• **Information shown**:
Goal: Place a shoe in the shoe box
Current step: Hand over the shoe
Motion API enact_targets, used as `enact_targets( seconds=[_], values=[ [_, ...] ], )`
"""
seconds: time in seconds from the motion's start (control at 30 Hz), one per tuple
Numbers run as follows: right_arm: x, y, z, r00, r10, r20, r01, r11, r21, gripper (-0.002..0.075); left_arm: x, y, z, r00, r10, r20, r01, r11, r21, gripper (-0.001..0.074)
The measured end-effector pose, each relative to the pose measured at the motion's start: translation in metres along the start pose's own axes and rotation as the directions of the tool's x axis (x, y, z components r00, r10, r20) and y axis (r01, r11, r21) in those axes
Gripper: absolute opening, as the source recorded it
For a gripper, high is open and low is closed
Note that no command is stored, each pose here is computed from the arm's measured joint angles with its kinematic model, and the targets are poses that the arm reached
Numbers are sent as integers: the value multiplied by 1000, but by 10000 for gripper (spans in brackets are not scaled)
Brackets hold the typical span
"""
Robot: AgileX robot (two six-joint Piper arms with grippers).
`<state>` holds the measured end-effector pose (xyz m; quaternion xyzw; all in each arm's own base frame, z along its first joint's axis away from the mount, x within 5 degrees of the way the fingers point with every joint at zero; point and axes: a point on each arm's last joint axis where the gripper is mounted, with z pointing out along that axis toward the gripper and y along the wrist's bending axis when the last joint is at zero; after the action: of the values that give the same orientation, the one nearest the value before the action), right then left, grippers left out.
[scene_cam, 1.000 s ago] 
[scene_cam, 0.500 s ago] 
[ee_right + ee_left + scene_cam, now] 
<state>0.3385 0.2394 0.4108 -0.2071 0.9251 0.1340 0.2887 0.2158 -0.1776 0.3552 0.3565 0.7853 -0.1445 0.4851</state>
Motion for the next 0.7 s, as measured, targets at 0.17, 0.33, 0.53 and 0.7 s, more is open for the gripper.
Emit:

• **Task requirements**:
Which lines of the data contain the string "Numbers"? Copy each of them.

• **Solution to the exercise**:
Numbers run as follows: right_arm: x, y, z, r00, r10, r20, r01, r11, r21, gripper (-0.002..0.075); left_arm: x, y, z, r00, r10, r20, r01, r11, r21, gripper (-0.001..0.074)
Numbers are sent as integers: the value multiplied by 1000, but by 10000 for gripper (spans in brackets are not scaled)

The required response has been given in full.